Information on DDI and official statistics specifications

Information on DDI

Purpose, Coverage

The Data Documentation Initiative (DDI) is an international standard for describing statistical and social science data. Documenting data with DDI facilitates interpretation and understanding -- both by humans and computers. DDI describes data that result from observational methods in the social, behavioral, economic, and health sciences.
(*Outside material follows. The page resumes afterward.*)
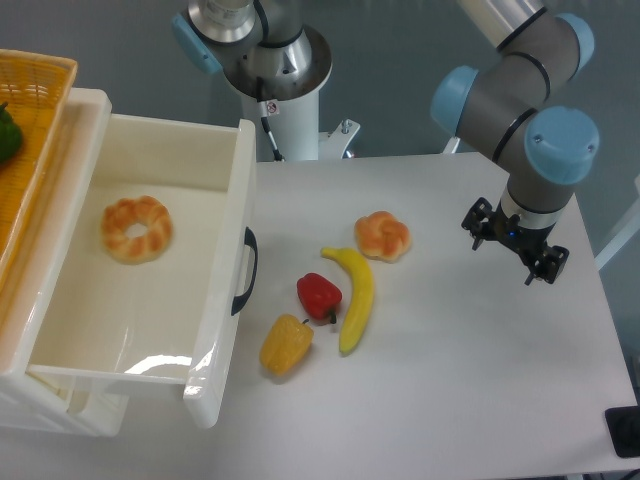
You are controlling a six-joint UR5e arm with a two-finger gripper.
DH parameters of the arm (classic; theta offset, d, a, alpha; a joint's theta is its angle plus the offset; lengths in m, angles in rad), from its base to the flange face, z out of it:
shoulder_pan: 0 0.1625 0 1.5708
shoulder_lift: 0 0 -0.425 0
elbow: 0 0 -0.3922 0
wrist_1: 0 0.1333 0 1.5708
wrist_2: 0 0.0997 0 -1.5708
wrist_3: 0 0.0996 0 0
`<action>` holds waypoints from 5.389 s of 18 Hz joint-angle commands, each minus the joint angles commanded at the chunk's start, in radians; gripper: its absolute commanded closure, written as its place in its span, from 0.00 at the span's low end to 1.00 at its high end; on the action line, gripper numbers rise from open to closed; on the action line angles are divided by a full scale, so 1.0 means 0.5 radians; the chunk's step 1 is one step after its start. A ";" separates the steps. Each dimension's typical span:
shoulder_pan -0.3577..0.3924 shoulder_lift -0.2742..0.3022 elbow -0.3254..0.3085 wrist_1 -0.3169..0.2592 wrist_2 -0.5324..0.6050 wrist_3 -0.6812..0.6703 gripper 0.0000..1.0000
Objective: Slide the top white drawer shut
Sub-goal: 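Lower the gripper from above the bread roll toward the peppers, then move the gripper toward the handle of the open white drawer, then push the drawer front with the gripper into the drawer unit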
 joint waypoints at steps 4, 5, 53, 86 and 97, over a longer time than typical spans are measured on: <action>0.003 0.000 0.003 -0.003 -0.003 -0.018 0.00; 0.003 0.000 0.000 -0.003 -0.003 -0.021 0.00; -0.457 0.359 -0.313 -0.506 -0.972 -1.660 1.00; -0.571 0.466 -0.298 -0.736 -1.307 -1.740 1.00; -0.534 0.460 -0.236 -0.752 -1.301 -1.779 1.00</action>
  • DDI Codebook is a more light-weight version of the standard, intended primarily to document simple survey data. Originally DTD-based, DDI-C is now available as an XML Schema.
    • Archives, codebooks, catalogues e,g, underpins Dataverse
  • DDI Lifecycle is designed to document and manage data across the entire life cycle, from conceptualization to data publication and analysis and beyond. It encompasses all of the DDI-Codebook specification and extends it. Based on XML Schemas, DDI-Lifecycle is modular and extensible. Full questionnaire structure is captured.
  • The Moving Forward Project (DDI 4) focuses on a model-based development enabling multiple bindings of  DDI like XML Schema and RDF-S/OWL. The model-based approach should it make easier to interoperate with other specifications. On the content side, the data life cycle will be more completely covered, and generalized approaches for data collection and data description are developed.
  • The DDI-RDF Discovery Vocabulary (Disco) specification is designed to support the discovery of microdata sets and related metadata using RDF technologies in the Web of Linked Data. The vocabulary leverages the DDI specification to create a simplified version of this model for the discovery of data files. It is based on a subset of the DDI XML formats of DDI Codebook and DDI Lifecycle. It supports identifying programmatically the relevant datasets for a specific research purpose. Existing DDI XML instances can be transformed into this RDF format and therefore exposed in the Web of Linked Data. The reverse process is not intended, as the developers of the RDF discovery vocabulary have defined DDI-RDF components and reused components of other RDF vocabularies which make sense only in the Linked Data field.
  • XKOS - Extended Knowledge Organization System - started as RDF expanding on content already in DDI-L and mapping to SKOS then extending to support statistical classification - reflecting this in Moving Forward work. XKOS leverages the Simple Knowledge Organization System (SKOS) for managing statistical classifications and concept management systems, since SKOS is widely used. LOD is used to create Web artifacts that machines can interpret, so publishing machine-readable statistical classifications and other concept management systems as SKOS instances is desired. XKOS extends SKOS for the needs of statistical classifications. It does so in two main directions. First, it defines a number of terms that enable the representation of statistical classifications with their structure and textual properties, as well as the relations between classifications. Second, it refines SKOS semantic properties to allow the use of more specific relations between concepts. Those specific relations can be used for the representation of classifications or for any other case where SKOS is employed.
  • Controlled vocabularies for usage with DDI.
  • Overview of what the work products of the DDI Alliance are, what purpose they serve, and how they are maintained.
  • DDI Alliance website

Official Statistics

  • GSBPM - Generic Statistical Business Process Model.
  • GLBPM - Generic Longitudinal Business Process Model. Extension of GSBPM for longitudinal data by DDI Alliance.
  • GSIM - Generic Statistical Information Model.